Hacking/Cracking, Sony and you

[Imperioratorex Caprae]

So Sony got nailed by hackers recently, and thus PSN users got nailed too. For all the marbles it seems. Now the biggest issue I have seen so far is people instantly nailing Sony for not preparing for firmware hacker code to give them access to the network like this.
Can one prepare for every eventuality? I seriously doubt the man-hours exist in this world. There are no totally secure systems (even Government run systems). The only secure computer is the one NOT plugged into the network (any real hacker could tell you that).
I believe however Sony has done the right thing by pulling the plug until the hole is fixed but perhaps its too late as apparently all the infoz has leaked out.
IT sucks yes. But would you blame a bank or the bank robbers for a robbery? Just because there are holes in the system doesn't mean its OK to exploit them. The right thing to do would have been to call up Sony and let them know about the exploit right away, but avarice and greed are more prevalent than doing the right thing. Thus we have this situation.
Now, take this time and this advice, because this is how I've always done things on the internet: If you can't buy one-time use gift cards (ala MS Points, Game-Time Cards, Amazon Gift Cards) then don't buy from them. Don't EVER give out your credit card information online unless you want to take the chance that someone somewhere will get ahold of it and use it for nefarious purposes.

 

[Valagetti]

Yeah I'm not too pissed at SONY, unlike other people. I only care about my credit number, thats all. Though it is their responsibility to keep our info safe, because we pay them. Its all about the money.

 

[Wuffykins]

Yeah I'm not too pissed at SONY, unlike other people. I only care about my credit number, thats all. Though it is their responsibility to keep our info safe, because we pay them. Its all about the money.

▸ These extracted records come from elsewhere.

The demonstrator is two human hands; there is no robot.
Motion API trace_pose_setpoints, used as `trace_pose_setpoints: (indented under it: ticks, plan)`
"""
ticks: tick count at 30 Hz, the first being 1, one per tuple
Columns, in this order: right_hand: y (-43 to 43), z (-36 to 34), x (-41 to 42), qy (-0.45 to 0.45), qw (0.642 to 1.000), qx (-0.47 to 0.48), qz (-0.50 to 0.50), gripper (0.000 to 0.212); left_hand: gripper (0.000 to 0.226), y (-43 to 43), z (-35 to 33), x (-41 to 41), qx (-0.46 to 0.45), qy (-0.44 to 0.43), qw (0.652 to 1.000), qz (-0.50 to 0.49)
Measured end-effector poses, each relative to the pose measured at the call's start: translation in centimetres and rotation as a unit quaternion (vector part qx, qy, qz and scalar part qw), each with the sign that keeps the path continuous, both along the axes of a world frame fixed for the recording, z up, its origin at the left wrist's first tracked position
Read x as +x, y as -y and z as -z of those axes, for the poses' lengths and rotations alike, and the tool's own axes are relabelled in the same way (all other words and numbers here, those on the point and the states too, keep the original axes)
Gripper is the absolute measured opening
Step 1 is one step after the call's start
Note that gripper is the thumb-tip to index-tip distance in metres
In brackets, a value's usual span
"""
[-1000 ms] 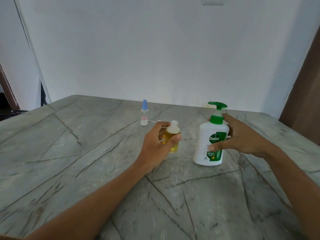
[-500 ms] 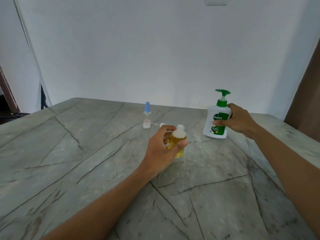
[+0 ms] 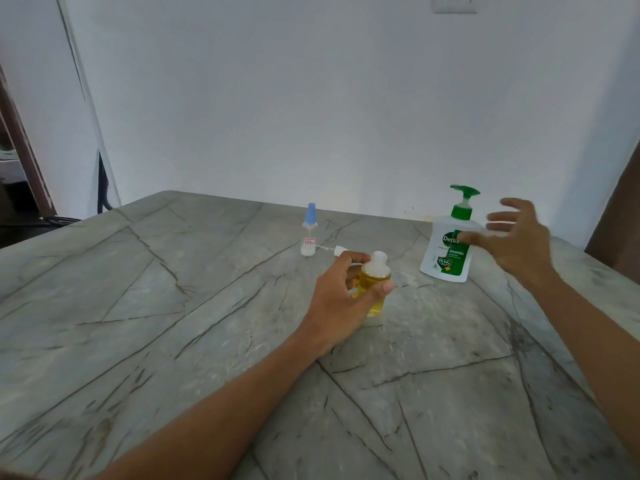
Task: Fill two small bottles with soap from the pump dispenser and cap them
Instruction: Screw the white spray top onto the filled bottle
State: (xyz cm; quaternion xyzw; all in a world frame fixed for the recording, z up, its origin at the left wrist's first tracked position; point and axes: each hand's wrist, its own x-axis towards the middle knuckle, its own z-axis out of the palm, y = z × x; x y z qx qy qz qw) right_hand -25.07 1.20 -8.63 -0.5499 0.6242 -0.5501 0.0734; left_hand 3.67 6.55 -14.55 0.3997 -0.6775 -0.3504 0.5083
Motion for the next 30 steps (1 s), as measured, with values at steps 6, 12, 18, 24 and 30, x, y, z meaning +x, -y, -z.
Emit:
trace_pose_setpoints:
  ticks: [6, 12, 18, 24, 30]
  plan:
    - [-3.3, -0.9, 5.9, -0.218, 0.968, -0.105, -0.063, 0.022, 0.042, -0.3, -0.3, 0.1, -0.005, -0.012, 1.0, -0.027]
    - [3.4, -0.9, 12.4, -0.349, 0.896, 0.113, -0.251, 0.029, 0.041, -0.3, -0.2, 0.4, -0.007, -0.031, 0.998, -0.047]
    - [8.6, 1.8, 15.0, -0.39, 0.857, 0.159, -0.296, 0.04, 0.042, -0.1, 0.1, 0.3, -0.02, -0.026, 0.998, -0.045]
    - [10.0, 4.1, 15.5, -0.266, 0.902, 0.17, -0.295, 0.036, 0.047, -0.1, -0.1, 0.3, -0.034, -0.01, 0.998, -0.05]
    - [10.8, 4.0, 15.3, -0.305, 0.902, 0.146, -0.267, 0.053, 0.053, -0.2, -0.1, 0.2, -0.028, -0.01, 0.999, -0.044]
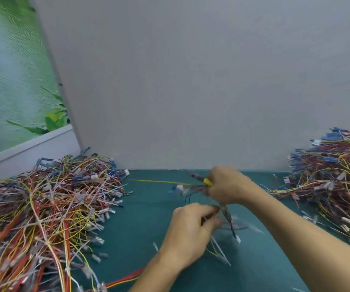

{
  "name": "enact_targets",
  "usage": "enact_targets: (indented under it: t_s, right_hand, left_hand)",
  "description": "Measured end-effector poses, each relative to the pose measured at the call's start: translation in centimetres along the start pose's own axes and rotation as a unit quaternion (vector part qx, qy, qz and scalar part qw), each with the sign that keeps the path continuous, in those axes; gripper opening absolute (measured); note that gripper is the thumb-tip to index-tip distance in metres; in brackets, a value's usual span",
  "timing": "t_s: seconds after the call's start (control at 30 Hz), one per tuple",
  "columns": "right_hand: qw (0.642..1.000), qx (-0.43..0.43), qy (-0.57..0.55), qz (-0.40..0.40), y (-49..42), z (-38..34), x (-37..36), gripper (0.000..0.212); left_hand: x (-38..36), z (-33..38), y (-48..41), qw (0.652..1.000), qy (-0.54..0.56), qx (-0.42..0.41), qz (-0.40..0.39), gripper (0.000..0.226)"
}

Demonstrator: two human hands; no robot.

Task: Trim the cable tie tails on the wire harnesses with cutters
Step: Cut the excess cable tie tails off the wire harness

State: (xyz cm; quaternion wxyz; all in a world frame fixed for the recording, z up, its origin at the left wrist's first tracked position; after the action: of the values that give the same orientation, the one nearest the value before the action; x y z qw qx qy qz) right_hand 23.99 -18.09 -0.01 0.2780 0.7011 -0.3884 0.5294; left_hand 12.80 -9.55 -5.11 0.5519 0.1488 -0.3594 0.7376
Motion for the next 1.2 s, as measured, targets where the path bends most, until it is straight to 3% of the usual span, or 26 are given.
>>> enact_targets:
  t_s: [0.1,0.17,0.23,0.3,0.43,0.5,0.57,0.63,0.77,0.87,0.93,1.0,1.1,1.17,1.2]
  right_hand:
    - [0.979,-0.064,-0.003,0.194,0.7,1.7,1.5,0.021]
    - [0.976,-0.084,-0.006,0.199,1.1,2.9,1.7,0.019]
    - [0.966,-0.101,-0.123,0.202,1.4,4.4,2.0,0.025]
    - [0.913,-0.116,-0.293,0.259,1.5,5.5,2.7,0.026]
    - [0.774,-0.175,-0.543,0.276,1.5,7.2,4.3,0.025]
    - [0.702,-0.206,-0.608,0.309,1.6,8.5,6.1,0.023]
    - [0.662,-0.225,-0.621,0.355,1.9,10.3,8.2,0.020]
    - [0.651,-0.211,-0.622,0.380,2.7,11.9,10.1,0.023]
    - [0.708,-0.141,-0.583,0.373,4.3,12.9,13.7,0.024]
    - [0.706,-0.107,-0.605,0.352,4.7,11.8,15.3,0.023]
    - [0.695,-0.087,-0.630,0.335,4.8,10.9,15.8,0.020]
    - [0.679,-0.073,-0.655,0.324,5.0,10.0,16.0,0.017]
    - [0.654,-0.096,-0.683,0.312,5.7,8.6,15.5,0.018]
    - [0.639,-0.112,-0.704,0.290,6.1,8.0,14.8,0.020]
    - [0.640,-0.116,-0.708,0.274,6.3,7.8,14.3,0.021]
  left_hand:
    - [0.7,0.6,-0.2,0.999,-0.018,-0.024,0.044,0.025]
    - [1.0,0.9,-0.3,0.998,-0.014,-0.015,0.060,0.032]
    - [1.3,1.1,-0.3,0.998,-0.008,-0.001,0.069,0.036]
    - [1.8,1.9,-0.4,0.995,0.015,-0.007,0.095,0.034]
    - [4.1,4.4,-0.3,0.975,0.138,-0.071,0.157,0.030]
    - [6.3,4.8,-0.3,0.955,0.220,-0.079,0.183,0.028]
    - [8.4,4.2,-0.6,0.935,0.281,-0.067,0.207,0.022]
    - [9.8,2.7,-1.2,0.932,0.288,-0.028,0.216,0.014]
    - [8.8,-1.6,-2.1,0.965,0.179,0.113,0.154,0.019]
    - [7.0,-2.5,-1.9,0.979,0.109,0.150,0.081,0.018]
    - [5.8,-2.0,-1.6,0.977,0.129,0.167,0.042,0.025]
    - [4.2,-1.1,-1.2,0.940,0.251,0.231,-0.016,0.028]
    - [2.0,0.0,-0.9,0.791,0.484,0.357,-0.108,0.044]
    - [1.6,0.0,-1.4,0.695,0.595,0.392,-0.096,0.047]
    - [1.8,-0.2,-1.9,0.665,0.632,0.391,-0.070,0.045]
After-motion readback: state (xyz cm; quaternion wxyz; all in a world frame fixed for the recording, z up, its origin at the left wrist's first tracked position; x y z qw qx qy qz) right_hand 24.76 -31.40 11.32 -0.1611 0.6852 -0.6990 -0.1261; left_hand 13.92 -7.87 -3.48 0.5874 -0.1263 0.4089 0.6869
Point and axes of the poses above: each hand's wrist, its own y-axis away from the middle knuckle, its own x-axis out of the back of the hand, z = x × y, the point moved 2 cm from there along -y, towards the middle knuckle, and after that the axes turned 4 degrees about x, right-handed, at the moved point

If that's the case I wouldn't worry too much, as I'm pretty sure that one thing billing systems aren't allowed to log/keep in the system is the 3 number code on the back of your card, as usually that's just used as a one time validation (I'm assuming you're running under a suscription plan, where the first auth is there to validate a preauthorized payment arrangement). Without that number it's not possible to make a purchase of any kind as that's there to prove the card is physically in your possession at time of purchase.

That and a quick call to the card issuer to get a new card number is handy. It takes 5 minutes or so and doesn't affect your account more than that.

Personally I'm just curious on how a debug console is able to access a billing system in the first place (talking about Sony, not hackers), as for the most part Privacy Laws and other Personal Information acts are pretty nitpicky as to how that info should be stored, and who should be able to access it (not many should to be honest). I think that this is definitely going to be putting Sony under a lot of collective microscopes if that info has in fact been compromised, as for what I've been reading I'm seeing Sony saying it more out of a precautionary might and people are jumping to conclusions from there.

 

[aegix drakan_v1legacy]

I just think that if someone can take down PSN and get ALL the personal info if its users in one shot...There was a massive critical flaw in their programming.

If Steam, paypal, XBL and all the other services can get attacked and lose only SOME private data, then explain to me how Sony, a massive corporation, with their supposedly "hack proof" PS3, can get ALL the data stolen.

That and they should have let everyone know the SECOND they suspected that the data was compromised. Waiting a week makes them look like they either don't care, or are afraid of backlash, or are total idiots.

I'm not blaming them more than the hackers that did it. I just expected more of them. They have lost credibility and respect from me. And they had precious little to begin with.